Saved entries
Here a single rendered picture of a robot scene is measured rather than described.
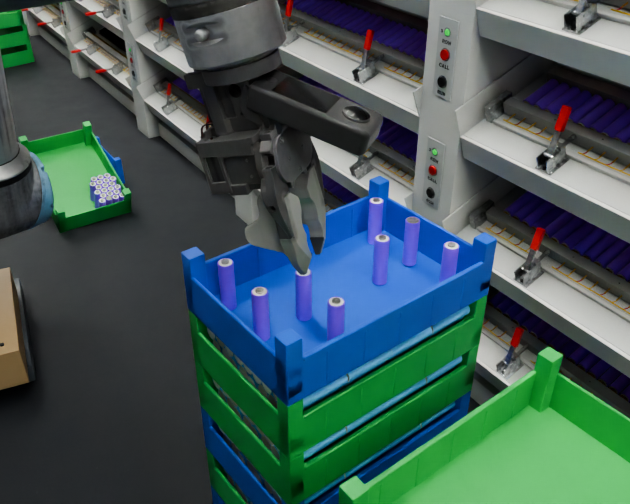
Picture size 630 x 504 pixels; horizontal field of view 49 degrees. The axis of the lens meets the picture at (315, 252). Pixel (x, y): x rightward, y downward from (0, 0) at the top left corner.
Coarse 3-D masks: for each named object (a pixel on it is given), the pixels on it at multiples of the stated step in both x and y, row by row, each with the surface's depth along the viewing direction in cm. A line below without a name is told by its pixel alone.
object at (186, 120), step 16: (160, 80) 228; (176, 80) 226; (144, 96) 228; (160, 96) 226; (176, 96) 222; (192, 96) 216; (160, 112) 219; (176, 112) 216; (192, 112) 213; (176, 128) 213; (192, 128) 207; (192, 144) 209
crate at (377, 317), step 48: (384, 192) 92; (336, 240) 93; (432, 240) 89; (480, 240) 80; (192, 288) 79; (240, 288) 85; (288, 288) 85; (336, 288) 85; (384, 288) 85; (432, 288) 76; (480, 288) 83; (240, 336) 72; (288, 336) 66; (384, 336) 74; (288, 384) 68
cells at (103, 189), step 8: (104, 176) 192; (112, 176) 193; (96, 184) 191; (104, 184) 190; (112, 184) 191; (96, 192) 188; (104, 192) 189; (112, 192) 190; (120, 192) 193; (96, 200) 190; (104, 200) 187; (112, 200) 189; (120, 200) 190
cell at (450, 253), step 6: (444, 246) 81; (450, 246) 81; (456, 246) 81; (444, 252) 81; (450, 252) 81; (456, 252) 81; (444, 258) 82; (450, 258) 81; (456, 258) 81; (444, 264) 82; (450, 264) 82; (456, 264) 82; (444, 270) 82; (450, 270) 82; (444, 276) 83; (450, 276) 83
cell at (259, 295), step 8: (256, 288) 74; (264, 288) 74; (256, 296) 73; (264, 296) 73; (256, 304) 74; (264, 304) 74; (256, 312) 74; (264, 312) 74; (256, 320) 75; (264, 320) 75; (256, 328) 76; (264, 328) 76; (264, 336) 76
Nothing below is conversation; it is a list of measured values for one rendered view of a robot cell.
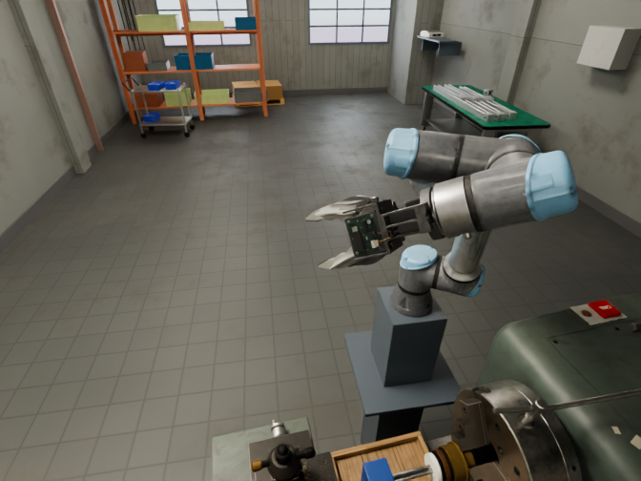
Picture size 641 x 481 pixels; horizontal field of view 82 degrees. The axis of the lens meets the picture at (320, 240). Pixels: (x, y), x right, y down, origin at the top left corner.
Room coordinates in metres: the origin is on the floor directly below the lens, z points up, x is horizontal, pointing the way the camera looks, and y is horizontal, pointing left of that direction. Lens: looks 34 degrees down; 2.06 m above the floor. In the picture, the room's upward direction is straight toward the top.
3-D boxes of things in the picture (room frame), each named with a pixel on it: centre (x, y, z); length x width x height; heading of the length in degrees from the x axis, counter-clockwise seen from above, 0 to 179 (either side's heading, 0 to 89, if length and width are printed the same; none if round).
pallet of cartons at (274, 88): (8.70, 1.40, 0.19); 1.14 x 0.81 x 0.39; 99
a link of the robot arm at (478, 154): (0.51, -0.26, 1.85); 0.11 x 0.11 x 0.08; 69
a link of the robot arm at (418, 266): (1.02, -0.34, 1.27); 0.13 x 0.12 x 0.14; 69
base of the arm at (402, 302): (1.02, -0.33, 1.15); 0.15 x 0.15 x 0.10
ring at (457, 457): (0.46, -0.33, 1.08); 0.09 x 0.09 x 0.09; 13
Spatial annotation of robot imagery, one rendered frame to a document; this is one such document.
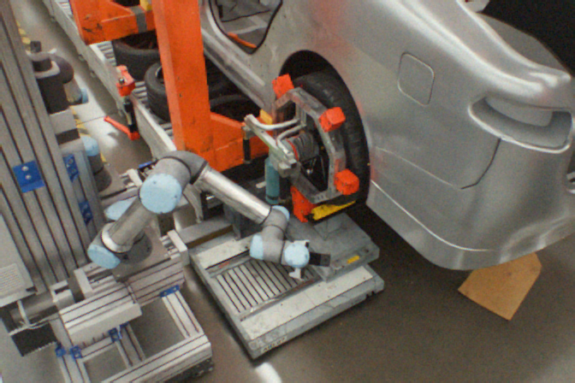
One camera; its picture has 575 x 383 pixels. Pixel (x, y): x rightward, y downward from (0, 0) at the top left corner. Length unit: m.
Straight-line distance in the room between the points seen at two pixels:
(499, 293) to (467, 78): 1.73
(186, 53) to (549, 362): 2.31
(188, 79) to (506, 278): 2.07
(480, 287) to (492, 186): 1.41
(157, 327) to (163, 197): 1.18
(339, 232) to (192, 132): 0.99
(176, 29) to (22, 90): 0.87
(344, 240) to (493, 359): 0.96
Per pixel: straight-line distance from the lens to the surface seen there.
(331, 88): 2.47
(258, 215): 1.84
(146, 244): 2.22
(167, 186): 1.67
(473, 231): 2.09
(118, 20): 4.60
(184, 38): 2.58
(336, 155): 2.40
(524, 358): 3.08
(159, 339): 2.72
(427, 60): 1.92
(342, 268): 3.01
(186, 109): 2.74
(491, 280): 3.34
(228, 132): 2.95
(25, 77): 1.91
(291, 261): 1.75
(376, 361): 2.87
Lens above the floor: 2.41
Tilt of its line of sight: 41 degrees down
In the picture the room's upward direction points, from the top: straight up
...
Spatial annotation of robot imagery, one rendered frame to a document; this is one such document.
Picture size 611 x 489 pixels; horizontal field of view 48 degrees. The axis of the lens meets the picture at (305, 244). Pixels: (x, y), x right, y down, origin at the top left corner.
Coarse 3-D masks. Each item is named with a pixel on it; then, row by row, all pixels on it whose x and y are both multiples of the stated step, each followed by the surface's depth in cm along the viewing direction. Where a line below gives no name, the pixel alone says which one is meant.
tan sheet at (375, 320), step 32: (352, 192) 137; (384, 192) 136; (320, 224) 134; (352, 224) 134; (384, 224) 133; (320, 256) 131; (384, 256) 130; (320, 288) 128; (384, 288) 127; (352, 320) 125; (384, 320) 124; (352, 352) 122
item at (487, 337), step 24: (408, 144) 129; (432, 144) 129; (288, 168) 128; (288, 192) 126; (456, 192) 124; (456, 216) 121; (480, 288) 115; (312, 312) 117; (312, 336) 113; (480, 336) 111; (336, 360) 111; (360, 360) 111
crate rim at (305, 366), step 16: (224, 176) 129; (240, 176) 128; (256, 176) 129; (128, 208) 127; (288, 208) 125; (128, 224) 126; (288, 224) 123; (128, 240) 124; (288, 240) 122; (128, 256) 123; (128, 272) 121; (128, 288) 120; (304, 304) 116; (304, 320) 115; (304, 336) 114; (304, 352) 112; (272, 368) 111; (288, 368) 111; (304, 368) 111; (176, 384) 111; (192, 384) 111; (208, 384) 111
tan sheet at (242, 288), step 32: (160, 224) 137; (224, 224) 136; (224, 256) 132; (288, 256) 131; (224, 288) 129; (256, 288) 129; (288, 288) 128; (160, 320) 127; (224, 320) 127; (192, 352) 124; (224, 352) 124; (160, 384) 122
---
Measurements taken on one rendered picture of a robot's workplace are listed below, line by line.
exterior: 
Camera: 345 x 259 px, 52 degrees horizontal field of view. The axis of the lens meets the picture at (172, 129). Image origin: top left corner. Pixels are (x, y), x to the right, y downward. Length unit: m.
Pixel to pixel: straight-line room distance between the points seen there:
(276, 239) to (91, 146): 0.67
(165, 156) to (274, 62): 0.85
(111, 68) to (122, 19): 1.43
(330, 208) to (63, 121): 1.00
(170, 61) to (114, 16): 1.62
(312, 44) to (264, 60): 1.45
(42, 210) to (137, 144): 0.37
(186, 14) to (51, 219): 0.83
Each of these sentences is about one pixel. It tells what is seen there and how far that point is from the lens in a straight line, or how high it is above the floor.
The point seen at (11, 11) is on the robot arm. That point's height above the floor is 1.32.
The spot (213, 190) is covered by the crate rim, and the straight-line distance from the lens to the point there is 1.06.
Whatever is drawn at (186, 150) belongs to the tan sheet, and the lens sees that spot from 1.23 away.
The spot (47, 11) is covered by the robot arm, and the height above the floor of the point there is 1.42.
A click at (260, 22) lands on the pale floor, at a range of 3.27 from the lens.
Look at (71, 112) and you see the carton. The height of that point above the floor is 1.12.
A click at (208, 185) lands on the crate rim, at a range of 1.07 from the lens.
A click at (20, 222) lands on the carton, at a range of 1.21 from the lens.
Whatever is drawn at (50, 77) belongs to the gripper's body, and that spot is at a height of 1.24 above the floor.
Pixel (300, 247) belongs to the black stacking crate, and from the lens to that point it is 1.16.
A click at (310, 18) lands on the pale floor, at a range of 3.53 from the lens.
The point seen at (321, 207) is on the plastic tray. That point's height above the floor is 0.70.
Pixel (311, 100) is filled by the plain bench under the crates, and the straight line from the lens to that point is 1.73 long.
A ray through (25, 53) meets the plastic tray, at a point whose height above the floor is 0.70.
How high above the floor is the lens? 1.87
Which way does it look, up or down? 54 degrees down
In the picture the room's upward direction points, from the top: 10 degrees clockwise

◆ **Aim of the exercise**
Which lines run from the one holding "(491, 280): 3.34" through the one holding "top: straight up" in the records above? Repeat them exactly, both included, and nothing more.

◆ **Answer to this problem**
(491, 280): 3.34
(228, 132): 2.95
(25, 77): 1.91
(291, 261): 1.75
(376, 361): 2.87
Lens above the floor: 2.41
Tilt of its line of sight: 41 degrees down
In the picture the room's upward direction points, from the top: straight up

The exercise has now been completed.